I'm not very proficient in C++ since I have been using python and the pystan module requires the code to be written in C++. I hope there is a way to multithread the number of iterations for the different cores on my Windows.

Solution

Since Stan is its own language, you can only achieve what the compiler is designed to parse and emit code for, which does not include support for arbitrary C++ code.

The backend of Stan does provide support for parallelization of single chains via MPI, but as you correctly note, this unfortunately doesn't extend to Windows at this time. Other than trying to compiling your own versions of the backends that somehow leverage the MPI libraries, there's not really anything you can do in the modeling language per se to remedy this.

If you are on a non-Windows platform, then you can start taking advantage of the new parallelized math library through a map-reduce operation map_rect.

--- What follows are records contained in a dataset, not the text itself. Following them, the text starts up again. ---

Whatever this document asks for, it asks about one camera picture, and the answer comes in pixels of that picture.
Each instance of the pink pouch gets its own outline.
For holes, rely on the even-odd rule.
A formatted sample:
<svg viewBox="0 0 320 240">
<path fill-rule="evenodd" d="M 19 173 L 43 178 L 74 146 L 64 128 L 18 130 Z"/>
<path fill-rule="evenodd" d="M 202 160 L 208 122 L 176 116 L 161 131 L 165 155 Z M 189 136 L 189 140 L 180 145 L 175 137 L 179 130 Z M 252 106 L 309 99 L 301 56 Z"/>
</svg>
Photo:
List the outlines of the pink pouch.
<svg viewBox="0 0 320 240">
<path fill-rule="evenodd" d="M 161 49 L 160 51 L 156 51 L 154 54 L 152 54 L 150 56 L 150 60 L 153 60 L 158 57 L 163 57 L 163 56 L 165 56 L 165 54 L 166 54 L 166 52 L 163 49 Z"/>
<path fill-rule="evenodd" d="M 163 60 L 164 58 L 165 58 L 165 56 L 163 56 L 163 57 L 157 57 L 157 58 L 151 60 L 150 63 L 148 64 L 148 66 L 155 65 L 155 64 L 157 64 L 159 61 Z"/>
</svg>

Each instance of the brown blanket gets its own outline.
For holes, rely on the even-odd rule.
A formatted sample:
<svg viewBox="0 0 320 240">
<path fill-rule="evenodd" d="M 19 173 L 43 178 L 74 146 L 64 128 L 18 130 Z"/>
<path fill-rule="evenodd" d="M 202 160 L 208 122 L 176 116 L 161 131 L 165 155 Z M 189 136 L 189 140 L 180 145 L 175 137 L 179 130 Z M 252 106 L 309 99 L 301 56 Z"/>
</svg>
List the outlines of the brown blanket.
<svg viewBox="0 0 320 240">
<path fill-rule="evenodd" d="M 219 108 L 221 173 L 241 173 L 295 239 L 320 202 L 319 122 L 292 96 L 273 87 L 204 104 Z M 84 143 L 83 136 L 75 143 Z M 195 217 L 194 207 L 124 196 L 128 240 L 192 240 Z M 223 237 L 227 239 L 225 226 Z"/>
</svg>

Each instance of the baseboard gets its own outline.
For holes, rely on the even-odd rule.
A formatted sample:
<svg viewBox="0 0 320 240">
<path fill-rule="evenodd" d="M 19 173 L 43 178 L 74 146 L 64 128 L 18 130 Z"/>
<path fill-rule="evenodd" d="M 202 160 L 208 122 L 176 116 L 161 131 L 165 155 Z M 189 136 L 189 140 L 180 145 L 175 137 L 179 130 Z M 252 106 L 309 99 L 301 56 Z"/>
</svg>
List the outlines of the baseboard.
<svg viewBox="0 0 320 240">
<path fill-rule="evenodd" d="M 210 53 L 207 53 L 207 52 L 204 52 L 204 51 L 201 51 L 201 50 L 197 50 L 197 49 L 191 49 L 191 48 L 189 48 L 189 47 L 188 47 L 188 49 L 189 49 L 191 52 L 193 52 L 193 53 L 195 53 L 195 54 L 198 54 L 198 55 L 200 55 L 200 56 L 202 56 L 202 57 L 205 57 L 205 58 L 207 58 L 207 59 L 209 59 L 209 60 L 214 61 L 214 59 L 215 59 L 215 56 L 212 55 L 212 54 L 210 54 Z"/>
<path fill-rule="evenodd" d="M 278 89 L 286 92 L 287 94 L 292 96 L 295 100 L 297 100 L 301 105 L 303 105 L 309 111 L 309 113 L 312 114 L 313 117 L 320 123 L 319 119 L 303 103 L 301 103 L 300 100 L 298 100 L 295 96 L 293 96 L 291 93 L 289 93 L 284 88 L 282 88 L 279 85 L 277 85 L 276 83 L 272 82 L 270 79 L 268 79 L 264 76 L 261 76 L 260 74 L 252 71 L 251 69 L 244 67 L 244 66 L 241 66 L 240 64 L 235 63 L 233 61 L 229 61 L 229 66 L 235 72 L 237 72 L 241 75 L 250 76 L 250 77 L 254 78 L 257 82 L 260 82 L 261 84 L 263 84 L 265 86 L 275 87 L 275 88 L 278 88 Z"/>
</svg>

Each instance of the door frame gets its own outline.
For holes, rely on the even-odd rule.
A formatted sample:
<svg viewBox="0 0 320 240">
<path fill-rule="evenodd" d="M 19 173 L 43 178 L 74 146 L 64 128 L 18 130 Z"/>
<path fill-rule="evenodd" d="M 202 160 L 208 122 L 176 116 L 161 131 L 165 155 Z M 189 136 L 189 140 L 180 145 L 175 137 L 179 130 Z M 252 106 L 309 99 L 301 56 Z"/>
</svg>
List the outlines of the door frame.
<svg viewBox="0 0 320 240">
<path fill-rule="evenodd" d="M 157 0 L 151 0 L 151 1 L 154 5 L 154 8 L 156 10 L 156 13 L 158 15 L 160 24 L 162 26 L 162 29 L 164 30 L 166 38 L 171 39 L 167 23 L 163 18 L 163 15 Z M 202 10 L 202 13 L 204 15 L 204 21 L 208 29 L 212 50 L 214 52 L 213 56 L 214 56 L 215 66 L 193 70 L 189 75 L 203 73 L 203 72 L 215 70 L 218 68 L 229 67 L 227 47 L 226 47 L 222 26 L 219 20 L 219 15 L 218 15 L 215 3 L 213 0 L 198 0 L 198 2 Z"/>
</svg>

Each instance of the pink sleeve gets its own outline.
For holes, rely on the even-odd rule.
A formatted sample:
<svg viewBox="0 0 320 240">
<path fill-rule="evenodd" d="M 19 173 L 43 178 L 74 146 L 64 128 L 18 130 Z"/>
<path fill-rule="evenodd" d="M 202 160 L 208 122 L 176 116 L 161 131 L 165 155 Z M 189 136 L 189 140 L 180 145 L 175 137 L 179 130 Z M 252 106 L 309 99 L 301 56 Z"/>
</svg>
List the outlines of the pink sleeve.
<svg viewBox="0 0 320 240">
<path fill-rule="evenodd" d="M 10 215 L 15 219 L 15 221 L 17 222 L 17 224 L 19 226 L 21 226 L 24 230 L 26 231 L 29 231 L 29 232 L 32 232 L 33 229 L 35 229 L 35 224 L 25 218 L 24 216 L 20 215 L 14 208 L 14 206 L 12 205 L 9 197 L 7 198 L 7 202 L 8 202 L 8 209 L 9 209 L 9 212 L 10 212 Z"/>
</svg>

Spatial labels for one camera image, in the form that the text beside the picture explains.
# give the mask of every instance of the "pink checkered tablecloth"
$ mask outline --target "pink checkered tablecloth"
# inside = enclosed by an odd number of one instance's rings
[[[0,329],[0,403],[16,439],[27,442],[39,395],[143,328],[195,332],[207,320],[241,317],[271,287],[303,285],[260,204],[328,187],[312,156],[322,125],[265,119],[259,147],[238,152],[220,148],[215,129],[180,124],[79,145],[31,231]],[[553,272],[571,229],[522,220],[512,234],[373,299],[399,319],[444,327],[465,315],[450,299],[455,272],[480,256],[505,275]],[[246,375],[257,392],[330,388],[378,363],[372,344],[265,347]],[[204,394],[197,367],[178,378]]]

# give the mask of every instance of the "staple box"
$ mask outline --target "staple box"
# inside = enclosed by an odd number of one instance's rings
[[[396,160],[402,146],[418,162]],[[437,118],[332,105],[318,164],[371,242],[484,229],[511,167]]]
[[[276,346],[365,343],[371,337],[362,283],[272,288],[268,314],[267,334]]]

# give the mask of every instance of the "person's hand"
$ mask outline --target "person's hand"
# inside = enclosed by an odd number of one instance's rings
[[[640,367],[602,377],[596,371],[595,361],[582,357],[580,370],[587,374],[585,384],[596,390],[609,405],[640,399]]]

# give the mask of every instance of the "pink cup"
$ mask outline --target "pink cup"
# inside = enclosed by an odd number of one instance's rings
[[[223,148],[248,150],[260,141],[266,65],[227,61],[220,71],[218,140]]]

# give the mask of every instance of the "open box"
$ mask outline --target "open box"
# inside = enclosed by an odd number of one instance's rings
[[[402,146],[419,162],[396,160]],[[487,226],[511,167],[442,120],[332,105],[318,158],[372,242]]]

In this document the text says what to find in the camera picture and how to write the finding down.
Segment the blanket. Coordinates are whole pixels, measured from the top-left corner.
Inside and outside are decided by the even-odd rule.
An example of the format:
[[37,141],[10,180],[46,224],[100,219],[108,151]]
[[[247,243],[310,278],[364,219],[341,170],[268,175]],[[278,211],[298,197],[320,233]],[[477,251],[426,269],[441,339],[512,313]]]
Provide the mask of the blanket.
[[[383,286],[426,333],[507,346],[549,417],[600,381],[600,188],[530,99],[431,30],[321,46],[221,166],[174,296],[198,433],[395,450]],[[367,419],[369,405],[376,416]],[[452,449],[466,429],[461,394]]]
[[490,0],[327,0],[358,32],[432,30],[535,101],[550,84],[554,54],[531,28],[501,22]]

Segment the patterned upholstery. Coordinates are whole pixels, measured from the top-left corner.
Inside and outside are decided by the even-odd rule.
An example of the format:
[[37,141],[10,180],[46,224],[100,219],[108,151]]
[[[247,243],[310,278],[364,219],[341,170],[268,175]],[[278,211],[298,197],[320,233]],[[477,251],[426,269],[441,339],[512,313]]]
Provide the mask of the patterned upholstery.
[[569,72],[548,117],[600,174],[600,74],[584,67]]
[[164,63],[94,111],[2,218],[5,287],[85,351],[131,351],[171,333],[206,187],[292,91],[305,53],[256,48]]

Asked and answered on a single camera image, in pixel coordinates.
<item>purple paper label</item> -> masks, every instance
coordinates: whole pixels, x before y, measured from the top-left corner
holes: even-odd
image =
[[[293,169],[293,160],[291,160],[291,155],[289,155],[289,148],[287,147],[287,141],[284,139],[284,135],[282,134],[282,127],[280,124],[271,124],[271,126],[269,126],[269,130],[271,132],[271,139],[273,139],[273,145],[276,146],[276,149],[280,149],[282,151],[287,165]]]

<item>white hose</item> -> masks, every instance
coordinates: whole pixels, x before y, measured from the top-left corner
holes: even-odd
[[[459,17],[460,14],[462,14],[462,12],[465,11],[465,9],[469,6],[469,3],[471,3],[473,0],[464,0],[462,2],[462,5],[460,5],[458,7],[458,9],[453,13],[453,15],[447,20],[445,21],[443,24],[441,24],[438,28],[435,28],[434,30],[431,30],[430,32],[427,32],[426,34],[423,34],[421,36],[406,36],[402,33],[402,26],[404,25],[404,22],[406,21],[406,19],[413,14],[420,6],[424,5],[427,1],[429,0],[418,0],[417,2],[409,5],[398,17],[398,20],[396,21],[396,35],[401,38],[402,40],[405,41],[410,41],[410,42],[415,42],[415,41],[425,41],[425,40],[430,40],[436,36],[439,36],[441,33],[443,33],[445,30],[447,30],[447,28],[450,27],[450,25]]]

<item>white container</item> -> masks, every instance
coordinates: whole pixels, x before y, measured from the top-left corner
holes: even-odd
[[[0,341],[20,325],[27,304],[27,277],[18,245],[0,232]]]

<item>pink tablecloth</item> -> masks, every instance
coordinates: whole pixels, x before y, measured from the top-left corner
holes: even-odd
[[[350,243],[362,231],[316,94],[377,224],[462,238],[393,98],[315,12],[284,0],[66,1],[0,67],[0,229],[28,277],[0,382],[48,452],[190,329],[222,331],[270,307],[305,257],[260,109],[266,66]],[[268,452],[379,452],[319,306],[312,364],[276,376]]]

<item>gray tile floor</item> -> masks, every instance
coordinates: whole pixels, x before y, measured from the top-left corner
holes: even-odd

The User Guide (see 22. Map-Reduce, pp 237-244) has some details on using the method, with examples.

Note that you can still use this method on any platform with a v2.18+ Stan backend installed, but only on Linux and Mac OS X will MPI get used. I'm not sure what the plans are to roll out MPI support on Windows, but it might be worth keeping an eye on this MPI Parallelism wiki page.

Update: Possible Experimental Threading Support

It seems some have been playing around with compiling the Stan backend with the prerelease version of RTools, which includes version 8.x of g++ and that can enable threaded math libraries and MPI. Sounds like a rabbit hole, but if you want to try the red pill here it is.